精緻的鵝蛋臉,面部線條柔和,杏眼,唇珠上揚,皮膚白皙透亮,有種中式古典婉約美。
謝沉洲向她招了招手。
溫棠假裝看不到,徑直往外走。
剛出門,一條身長兩米,棕色皮毛的巨型藏獒張著血淋淋的大口,向她撲了過來。
溫棠一驚,慌忙退了回來,身子不穩,跌坐在了地上。
藏獒撲在透明玻璃制的大門上,與溫棠只有幾寸之隔。
她的心撲騰撲騰的亂跳,指尖都在發顫。
幸虧反應快,要是慢了一步,那她就得到藏獒嘴裡了。
謝沉洲喜歡養狗,專門養那些惡狗,甚至還建了個鬥獸場,而這條藏獒是他最喜歡的。
據說一次晚宴,一個小明星站在窗邊喝酒,不小心打翻酒杯,紅酒從二樓傾瀉而下,正好灑在藏獒身上。
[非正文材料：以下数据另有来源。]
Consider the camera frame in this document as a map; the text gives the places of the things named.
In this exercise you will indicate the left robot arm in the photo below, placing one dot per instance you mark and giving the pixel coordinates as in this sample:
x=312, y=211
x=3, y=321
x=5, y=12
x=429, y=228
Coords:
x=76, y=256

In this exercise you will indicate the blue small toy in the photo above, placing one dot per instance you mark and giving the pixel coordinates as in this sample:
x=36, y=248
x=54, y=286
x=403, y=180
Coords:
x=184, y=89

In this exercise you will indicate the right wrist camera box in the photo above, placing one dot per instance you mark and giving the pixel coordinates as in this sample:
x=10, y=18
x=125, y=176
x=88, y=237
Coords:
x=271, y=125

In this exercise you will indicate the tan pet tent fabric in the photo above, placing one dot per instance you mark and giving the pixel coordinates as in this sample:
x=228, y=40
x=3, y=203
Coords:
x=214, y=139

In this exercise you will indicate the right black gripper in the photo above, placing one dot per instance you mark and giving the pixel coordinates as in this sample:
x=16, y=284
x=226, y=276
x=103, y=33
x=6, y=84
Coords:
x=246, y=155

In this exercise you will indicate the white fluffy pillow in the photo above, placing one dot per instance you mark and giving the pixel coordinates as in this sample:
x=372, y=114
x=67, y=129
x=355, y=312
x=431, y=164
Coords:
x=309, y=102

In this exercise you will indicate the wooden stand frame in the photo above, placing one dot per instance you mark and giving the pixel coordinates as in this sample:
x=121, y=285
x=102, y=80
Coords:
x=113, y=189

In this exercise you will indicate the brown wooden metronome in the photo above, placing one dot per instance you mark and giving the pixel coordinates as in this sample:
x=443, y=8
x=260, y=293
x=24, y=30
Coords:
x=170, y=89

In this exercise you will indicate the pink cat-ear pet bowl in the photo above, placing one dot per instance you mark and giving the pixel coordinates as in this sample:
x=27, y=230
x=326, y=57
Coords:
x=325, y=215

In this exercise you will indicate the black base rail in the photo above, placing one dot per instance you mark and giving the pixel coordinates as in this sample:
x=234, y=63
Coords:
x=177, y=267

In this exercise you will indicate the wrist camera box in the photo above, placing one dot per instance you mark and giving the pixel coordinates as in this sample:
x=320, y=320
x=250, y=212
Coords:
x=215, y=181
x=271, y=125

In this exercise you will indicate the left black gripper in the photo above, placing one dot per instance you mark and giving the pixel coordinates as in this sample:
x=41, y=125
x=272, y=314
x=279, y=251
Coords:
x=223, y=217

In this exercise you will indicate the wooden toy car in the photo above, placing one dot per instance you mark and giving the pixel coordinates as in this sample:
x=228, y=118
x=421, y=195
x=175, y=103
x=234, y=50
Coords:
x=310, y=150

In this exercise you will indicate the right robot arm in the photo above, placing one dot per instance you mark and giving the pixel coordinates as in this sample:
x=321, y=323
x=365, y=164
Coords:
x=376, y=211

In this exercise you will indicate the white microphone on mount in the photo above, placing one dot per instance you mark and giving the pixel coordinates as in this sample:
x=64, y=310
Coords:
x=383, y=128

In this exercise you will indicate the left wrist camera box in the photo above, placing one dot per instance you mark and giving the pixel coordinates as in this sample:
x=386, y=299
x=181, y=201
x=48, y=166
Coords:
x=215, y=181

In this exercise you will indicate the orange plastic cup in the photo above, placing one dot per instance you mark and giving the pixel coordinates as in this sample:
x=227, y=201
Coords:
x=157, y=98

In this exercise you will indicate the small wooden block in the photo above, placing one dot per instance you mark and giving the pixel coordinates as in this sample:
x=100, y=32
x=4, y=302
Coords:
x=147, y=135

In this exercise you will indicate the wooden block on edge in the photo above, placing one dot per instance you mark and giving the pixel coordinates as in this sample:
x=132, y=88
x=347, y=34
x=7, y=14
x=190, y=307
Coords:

謝沉洲一言不發,只讓保鏢按著小明星跪在藏獒跟前,磕頭道歉。整整一個小時,小明星的頭都磕破了。
再到後來,整個南港市都知道謝沉洲養的狗尊貴無比。
謝沉洲走到她跟前,居高臨下的睨了她一眼,聲音含笑卻又很冷。
「棠棠,怎麼不走了?」
藏獒匍在看到謝沉洲的那一刻,立即變得乖順起來,收起了獠牙。
溫棠撐著下巴,胳膊肘放在膝蓋上,凝著看碟下菜的藏獒。
看謝沉洲的架勢,是不打算把這坨龐然大物給弄走。
看來又得跟他耗一夜了。
謝沉洲踢了踢溫棠,「起來。」
語氣極其不善。
第6章 收屍
溫棠頓了兩秒,不情願的起身。
謝沉洲將她攏在懷裡,另一隻手推開了玻璃門。
藏獒叫了兩聲,極其恐怖。
溫棠甚至能看到藏獒牙縫裡的生肉。
她打了個哆嗦,往謝沉洲懷裡縮了一下。
「你要做什麼?」
溫棠有點忐忑不安。
瞥了一眼緊拽著他袖口的那兩根蔥白的手指,謝沉洲滿意一笑。
「棠棠,我再問你一遍,你還要走嗎?」
這話頗有深意,溫棠清楚,謝沉洲是在影射她要不要跟她斷了這段關係。
要是不斷,今天晚上得留下來繼續。
要是斷了,就得從藏獒旁邊走過去。
溫棠思忖了片刻,當斷則斷,不斷則亂。
要是溫家人知道這事,她必定吃不了兜著走,她倒是無所謂,反正爛命一條,可是她還有……
「你放過我吧。」
溫棠聲音很輕,仿佛羽毛盪過人的心尖。
沒有乞求,沒有悲傷,有的只是無盡的平靜。
謝沉洲最討厭的就是她這副樣子,無欲無求無波無瀾,平靜的就像是一潭死水。
他最喜歡的就是撕去溫棠的這層表皮,只有那個時候,溫棠才是真實的。